## Problem to work on
Your task is to filter the entries and copy every line containing the string "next".

Stored items:
※ ※ ※
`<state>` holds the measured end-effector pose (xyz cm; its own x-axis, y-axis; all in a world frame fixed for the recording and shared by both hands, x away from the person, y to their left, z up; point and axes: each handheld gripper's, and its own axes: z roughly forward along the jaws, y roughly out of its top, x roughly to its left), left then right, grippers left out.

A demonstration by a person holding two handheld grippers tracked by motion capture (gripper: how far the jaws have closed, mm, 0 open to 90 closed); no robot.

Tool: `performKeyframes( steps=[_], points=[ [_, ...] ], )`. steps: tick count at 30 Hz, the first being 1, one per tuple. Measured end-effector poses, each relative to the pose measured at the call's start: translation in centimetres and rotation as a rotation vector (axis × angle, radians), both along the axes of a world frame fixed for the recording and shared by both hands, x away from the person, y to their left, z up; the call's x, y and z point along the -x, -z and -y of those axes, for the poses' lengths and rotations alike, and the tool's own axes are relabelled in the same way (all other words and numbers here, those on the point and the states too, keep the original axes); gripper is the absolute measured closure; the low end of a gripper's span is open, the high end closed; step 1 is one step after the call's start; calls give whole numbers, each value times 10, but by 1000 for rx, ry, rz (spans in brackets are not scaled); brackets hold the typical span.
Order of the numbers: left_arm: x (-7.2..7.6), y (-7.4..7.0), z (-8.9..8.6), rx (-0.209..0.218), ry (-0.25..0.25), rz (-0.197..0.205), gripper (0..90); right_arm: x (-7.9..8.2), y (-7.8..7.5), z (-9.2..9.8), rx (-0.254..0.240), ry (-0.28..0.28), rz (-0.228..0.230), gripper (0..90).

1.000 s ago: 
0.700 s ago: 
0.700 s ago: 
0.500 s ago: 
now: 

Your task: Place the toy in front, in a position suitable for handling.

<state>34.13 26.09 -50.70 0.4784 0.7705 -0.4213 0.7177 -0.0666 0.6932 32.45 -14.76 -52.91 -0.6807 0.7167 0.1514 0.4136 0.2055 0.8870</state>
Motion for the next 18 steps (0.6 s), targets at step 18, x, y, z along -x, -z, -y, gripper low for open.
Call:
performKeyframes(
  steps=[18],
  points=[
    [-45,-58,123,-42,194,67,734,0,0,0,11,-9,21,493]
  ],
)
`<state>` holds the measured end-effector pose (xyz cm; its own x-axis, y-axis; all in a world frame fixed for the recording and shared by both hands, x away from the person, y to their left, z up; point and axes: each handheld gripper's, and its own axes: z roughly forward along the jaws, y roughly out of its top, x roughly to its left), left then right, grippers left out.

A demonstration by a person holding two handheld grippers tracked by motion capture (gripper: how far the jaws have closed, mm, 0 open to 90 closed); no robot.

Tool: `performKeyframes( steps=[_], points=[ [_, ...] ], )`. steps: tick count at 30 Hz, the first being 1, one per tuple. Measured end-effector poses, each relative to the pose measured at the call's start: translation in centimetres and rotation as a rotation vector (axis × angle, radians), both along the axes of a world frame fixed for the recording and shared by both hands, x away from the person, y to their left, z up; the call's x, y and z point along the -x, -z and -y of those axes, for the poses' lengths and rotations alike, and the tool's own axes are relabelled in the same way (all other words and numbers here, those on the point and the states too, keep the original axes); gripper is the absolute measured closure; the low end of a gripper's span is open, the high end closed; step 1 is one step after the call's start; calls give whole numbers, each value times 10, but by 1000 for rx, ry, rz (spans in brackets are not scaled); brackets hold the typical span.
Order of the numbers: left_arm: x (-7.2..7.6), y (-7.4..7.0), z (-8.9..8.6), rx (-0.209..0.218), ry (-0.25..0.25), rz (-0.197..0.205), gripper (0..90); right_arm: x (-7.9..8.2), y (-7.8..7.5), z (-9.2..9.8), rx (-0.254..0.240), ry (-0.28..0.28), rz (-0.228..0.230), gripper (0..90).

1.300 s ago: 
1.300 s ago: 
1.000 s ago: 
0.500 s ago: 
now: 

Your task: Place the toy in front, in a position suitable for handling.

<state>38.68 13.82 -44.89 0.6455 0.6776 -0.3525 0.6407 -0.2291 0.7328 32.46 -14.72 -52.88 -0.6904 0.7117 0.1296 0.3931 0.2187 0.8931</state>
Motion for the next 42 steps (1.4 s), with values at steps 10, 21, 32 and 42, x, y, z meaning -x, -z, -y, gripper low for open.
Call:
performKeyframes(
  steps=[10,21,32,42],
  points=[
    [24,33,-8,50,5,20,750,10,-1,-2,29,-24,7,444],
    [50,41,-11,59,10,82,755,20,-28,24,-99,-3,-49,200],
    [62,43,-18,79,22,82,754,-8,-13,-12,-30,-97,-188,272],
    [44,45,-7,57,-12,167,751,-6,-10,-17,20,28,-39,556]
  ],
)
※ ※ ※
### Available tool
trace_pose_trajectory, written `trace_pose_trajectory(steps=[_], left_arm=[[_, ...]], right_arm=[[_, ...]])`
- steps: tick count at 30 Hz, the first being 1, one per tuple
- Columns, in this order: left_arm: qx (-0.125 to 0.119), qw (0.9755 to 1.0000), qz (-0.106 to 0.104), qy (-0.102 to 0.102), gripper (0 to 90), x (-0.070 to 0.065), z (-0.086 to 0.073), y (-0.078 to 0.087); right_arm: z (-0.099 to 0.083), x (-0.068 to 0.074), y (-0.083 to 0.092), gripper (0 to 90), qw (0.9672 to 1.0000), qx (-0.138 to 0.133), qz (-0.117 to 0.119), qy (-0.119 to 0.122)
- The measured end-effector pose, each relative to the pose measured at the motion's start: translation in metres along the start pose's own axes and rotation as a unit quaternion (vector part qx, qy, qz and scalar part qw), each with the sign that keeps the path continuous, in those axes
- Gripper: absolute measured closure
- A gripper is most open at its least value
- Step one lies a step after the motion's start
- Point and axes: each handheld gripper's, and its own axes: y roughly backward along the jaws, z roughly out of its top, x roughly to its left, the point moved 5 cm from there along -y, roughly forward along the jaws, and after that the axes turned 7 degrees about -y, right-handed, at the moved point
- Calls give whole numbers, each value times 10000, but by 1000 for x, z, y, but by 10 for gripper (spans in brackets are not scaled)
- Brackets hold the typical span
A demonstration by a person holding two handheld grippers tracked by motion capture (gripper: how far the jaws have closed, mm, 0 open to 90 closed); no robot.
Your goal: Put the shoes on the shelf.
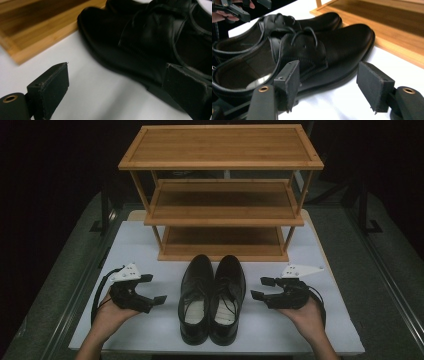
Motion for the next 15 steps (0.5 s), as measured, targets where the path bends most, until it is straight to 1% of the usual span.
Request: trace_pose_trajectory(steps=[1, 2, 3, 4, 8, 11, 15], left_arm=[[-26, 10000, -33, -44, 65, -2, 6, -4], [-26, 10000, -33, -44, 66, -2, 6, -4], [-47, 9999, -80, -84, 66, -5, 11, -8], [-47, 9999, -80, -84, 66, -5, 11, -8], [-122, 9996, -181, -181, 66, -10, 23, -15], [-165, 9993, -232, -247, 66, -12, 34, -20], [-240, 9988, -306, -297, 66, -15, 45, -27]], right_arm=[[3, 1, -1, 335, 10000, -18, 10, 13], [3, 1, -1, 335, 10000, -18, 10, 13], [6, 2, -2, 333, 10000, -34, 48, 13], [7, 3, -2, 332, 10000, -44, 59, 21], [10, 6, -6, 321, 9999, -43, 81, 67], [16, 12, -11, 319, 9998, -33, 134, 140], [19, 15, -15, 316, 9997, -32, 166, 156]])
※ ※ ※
## Your solution
Motion for the next 18 steps (0.6 s), targets at step 18, x, y, z along -x, -z, -y, gripper low for open.
Motion for the next 42 steps (1.4 s), with values at steps 10, 21, 32 and 42, x, y, z meaning -x, -z, -y, gripper low for open.
Motion for the next 15 steps (0.5 s), as measured, targets where the path bends most, until it is straight to 1% of the usual span.

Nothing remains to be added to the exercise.